And feeling good was easy, Lord, when he sang the blues,
You know feeling good was good enough for meeeeee,
Good enough for me and my Bobby McGee!

I start giggling and I hear Deb, wrapped in her blanket a few feet from me, giggling too. Judging by the passion and conviction with which these partiers are belting out the lyrics, I don't think the night will be silent for some time. I continue to listen to the string of serenades coming across the water -- everything from John Denver to "Swing Low, Sweet Chariot." Miraculously, I eventually fall asleep, anyway.
Not your mama's lullabies -- but effective, nonetheless.
Morning Routine
Sitting on deck in my PJs and watching the sun come up over the palm trees on the horizon. An orb of soft yellow grows larger, with wispy clouds continuously shaping and reshaping into dramatic displays of pink, lavender and orange. Someone turns on the stereo below deck. Big Head Todd's "Bittersweet" reaches my ears. I smell coffee, onions and bacon. I hear grease frying in a pan. Newby sits a few feet away, elbows resting on knees, a mug of coffee between her hands. I hear Kennedy and Landry at the back of the boat. They're messing with the masks and flippers, talking about a morning swim. A big splash. Some shuffling. Another big splash. I turn back around to face the sun, which now hangs several "feet" above the island in front of our boat. I get up from the trampoline and head below deck. Time to get some coffee and put my swimsuit on. It's going to be another good day.
Like Lewis and Clark, Sort Of
We beach the dinghy on a small island whose entire circumference is comprised of white, sandy beach. The interior is thick with palm trees and other tropical varieties. A swirling, chatty flock of birds circles above the treetops. Jared and Deb take seats in the fine sand underneath the shade of the treeline. Langford starts collecting small rocks and making a design in the sand. The two couples pair off for a leisurely stroll. Allison follows the shoreline and collects shells. I follow her lead, staying a few yards behind her, but eventually ending up several yards ahead of her.
I'm enjoying this solo exploration -- just me, my sippy cup of rum and juice and the constant crashing of the waves as I circle to the backside of the island. I come across an intricate arrangement of large, gray rocks -- each measures maybe 8 to 10 feet in diameter. Their surfaces are perfectly smooth and flat, like larger-than-life stepping stones. It makes me think of landscape architecture, and how nature is The Original.

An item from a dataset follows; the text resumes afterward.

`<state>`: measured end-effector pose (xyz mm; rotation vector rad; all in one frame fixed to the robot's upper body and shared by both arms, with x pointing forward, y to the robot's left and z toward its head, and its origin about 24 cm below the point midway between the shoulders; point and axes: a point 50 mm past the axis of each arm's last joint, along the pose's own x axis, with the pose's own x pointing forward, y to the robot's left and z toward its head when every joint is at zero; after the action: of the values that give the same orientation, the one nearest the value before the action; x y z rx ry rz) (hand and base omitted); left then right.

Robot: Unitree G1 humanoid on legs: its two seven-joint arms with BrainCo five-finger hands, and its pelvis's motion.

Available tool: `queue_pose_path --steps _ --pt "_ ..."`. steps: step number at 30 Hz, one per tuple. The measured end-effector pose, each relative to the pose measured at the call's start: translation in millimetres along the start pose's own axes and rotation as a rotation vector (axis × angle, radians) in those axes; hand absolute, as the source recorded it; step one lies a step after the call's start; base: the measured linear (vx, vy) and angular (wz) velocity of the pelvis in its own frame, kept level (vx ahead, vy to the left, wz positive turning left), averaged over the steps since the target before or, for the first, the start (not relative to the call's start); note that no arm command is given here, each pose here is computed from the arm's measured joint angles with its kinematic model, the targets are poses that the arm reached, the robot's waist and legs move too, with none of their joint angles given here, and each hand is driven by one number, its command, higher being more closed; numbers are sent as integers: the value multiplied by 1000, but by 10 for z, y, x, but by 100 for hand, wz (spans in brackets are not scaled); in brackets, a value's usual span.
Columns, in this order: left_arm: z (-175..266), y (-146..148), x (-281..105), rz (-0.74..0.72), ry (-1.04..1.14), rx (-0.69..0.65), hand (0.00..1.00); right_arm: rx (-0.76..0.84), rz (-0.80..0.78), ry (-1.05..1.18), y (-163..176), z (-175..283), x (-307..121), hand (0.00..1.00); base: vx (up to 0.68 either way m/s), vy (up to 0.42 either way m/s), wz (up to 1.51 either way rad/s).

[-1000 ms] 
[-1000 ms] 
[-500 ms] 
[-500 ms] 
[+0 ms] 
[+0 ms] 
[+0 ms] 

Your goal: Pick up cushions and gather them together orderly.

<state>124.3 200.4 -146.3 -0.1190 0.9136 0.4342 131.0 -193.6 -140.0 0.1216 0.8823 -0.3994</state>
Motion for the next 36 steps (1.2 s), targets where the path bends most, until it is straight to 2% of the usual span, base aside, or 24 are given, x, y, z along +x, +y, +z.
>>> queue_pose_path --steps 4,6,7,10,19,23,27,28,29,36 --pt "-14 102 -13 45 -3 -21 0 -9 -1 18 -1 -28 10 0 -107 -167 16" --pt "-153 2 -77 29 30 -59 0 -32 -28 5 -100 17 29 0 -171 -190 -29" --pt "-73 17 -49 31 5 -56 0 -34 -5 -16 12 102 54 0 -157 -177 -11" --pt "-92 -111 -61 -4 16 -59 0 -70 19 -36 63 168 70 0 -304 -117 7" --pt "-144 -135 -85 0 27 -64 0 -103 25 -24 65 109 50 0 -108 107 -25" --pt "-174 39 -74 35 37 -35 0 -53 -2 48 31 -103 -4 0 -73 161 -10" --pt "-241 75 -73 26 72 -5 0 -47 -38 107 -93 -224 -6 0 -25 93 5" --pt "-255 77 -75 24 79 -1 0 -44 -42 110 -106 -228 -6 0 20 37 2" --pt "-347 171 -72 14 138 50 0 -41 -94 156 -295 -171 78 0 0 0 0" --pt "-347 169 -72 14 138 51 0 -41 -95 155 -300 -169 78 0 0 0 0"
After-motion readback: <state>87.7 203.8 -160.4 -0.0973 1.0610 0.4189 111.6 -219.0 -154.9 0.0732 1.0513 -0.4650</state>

I collect shells and pieces of coral of all colors, textures and sizes. The farther I walk, the pickier I get about my collection. I start swapping out previous finds for better ones. I'm meticulously combing the sand and pebbles under my feet, but intermittently I stop to look up and assess the view in all directions. There are times when I'm the only human in sight. I bet it has looked this way for hundreds - maybe thousands? - of years. The thought sends a tingle up my spine. I must never forget this moment! I'm on a thumbprint of an island in the middle of the South Pacific Ocean. Pinch me!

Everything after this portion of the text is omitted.